I have two dogs, which may have something to do with it. But I'm not 
alone. A colleague tells me that when he and other libertarian 
commentators speak about the 1993 raid on the Branch Davidian 
compound in Waco many people tend to doubt the idea that the 
government was out of line when it invaded, demolished, and set fire 
to a home of peaceful and mostly innocent people. But when the 
speaker mentions that the government also slaughtered two dogs during 
the siege, eyes light up, the indifferent get angry, and skeptics 
come around. Puppycide, apparently, goes too far.

One of the most appalling cases occurred in Maricopa County, Arizona, 
the home of Joe Arpaio, self-proclaimed "toughest sheriff in 
America." In 2004 one of Arpaio's SWAT teams conducted a bumbling 
raid in a Phoenix suburb. Among other weapons, it used tear gas and 
an armored personnel carrier that later rolled down the street and 
smashed into a car. The operation ended with the targeted home in 
flames and exactly one suspect in custody-for outstanding traffic violations.

But for all that, the image that sticks in your head, as described by 
John Dougherty in the alternative weekly Phoenix New Times, is that 
of a puppy trying to escape the fire and a SWAT officer chasing him 
back into the burning building with puffs from a fire extinguisher. 
The dog burned to death.

In a massive 1998 raid at a San Francisco housing co-op, cops shot a 
family dog in front of its family, then dragged it outside and shot it again.

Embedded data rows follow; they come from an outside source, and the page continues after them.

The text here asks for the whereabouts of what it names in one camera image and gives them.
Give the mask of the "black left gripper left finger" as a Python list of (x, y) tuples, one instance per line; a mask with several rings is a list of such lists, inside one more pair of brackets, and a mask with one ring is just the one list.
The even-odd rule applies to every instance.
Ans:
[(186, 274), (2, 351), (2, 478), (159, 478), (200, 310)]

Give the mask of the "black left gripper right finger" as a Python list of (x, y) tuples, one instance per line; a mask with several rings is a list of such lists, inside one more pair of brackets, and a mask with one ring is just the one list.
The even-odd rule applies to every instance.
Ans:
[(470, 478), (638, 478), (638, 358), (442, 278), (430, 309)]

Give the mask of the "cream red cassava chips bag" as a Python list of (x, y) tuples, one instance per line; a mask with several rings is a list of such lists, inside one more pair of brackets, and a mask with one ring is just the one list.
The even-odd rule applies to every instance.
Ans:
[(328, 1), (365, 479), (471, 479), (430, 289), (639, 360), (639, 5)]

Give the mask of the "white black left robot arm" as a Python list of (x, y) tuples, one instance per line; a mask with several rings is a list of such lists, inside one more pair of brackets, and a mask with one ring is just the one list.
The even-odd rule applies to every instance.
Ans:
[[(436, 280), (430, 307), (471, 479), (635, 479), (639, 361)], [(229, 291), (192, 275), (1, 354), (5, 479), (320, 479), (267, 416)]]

When police in Fremont, California, raided the home of medical 
marijuana patient Robert Filgo, they shot his pet Akita nine times. 
Filgo himself was never charged.

Last October police in Alabama raided a home on suspicion of 
marijuana possession, shot and killed both family dogs, then joked 
about the kill in front of the family. They seized eight grams of 
marijuana, equal in weight to a ketchup packet.

In January a cop en route to a drug raid in Tampa, Florida, took a 
short cut across a neighboring lawn and shot the neighbor's two 
pooches on his way. And last May, an officer in Syracuse, New York, 
squeezed off several shots at a family dog during a drug raid, one of 
which ricocheted and struck a 13-year-old boy in the leg. The boy was 
handcuffed at gunpoint at the time.

There was a dog in the ragweed bust I mentioned, too. He got lucky: 
He was only kicked across the room.

I guess the P.R. lesson here for drug war opponents and civil 
libertarians is to emphasize the plight of the pooch. America's 
law-and-order populace may not be ready to condemn the practice of 
busting up recreational pot smokers with ostentatiously armed 
paramilitary police squads, even when the SWAT team periodically 
breaks into the wrong house or accidentally shoots a kid. I mean, 
somebody was probably breaking the law, right?

But the dog?  That loyal, slobbery, lovable, wide-eyed, fur-lined bag 
of unconditional love?

Dammit, he deserves better.

Radley Balko is a policy analyst with the Cato Institute.